■ Task: The required output is the exact run of lines below that opens at the line with "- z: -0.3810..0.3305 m" and closes at the line with "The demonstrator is".

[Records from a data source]

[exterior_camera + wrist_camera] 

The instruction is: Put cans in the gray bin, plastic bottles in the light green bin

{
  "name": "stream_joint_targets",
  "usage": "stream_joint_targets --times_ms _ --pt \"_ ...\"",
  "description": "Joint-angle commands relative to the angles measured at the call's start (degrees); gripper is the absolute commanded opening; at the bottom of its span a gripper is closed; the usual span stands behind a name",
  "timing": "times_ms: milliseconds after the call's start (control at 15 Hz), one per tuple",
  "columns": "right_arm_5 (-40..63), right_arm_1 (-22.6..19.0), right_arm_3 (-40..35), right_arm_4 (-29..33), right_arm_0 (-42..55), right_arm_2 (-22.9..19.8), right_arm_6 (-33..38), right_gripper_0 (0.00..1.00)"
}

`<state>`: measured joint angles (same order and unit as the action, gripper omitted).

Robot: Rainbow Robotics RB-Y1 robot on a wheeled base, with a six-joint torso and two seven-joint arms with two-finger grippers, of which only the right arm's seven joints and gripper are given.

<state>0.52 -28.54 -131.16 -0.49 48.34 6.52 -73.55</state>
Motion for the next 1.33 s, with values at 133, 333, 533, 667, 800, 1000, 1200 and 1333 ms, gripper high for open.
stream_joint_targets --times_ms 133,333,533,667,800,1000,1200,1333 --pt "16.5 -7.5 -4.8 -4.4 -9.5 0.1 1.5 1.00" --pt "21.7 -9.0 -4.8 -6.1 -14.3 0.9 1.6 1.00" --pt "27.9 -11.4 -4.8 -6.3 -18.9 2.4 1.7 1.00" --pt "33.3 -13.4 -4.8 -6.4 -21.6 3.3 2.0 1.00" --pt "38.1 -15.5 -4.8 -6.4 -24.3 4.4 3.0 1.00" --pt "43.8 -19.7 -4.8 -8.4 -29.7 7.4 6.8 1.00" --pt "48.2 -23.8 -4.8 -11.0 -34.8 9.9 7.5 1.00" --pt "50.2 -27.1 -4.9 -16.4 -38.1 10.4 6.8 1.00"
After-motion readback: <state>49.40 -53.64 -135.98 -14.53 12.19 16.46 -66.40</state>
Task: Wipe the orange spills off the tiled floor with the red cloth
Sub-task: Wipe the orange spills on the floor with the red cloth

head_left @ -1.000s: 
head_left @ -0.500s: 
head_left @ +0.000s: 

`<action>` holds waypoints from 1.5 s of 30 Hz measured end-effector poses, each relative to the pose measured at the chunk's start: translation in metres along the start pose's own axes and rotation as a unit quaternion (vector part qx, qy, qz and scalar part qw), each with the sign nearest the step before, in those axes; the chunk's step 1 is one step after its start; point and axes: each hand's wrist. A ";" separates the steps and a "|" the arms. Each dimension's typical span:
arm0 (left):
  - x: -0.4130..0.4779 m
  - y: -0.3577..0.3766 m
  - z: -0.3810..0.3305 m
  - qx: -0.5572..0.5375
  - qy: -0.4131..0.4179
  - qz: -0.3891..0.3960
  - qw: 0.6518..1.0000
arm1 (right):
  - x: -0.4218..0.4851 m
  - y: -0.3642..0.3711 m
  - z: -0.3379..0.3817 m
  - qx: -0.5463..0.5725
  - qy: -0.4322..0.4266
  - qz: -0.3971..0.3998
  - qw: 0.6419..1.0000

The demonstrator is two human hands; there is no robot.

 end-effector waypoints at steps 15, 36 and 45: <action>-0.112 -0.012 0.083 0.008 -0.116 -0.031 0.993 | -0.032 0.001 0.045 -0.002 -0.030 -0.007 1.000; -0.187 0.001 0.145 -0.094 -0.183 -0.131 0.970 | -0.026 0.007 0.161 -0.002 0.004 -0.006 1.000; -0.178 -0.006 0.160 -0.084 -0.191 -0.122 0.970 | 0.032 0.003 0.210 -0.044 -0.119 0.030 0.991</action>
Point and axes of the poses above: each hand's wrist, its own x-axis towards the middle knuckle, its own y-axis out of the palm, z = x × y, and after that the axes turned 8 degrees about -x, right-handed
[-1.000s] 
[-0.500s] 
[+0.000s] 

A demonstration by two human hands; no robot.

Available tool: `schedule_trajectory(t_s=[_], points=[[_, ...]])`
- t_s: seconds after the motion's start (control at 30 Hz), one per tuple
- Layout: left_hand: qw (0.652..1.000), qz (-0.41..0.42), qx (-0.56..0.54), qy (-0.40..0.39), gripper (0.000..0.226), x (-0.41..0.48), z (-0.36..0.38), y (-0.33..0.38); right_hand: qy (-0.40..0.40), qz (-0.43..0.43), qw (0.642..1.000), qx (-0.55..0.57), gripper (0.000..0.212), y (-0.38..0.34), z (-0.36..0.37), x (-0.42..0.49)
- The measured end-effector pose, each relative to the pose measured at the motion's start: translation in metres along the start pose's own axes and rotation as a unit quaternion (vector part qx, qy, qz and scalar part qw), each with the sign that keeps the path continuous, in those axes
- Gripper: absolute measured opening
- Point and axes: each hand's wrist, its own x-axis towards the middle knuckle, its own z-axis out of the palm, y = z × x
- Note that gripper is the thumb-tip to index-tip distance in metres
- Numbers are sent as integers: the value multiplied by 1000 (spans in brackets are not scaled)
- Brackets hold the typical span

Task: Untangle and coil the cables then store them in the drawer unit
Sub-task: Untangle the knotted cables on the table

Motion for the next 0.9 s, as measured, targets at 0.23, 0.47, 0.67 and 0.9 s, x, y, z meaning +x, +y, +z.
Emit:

■ Problem solution:
  - z: -0.3810..0.3305 m
  - qx: -0.5572..0.5375
  - qy: -0.4131..0.4179
  - qz: -0.3891..0.3960
  - qw: 0.6518..1.0000
arm1 (right):
  - x: -0.4218..0.4851 m
  - y: -0.3642..0.3711 m
  - z: -0.3379..0.3817 m
  - qx: -0.5463..0.5725
  - qy: -0.4322..0.4266
  - qz: -0.3971..0.3998
  - qw: 0.6419..1.0000

The demonstrator is two human hands; there is no robot.

That is the complete output for this exercise.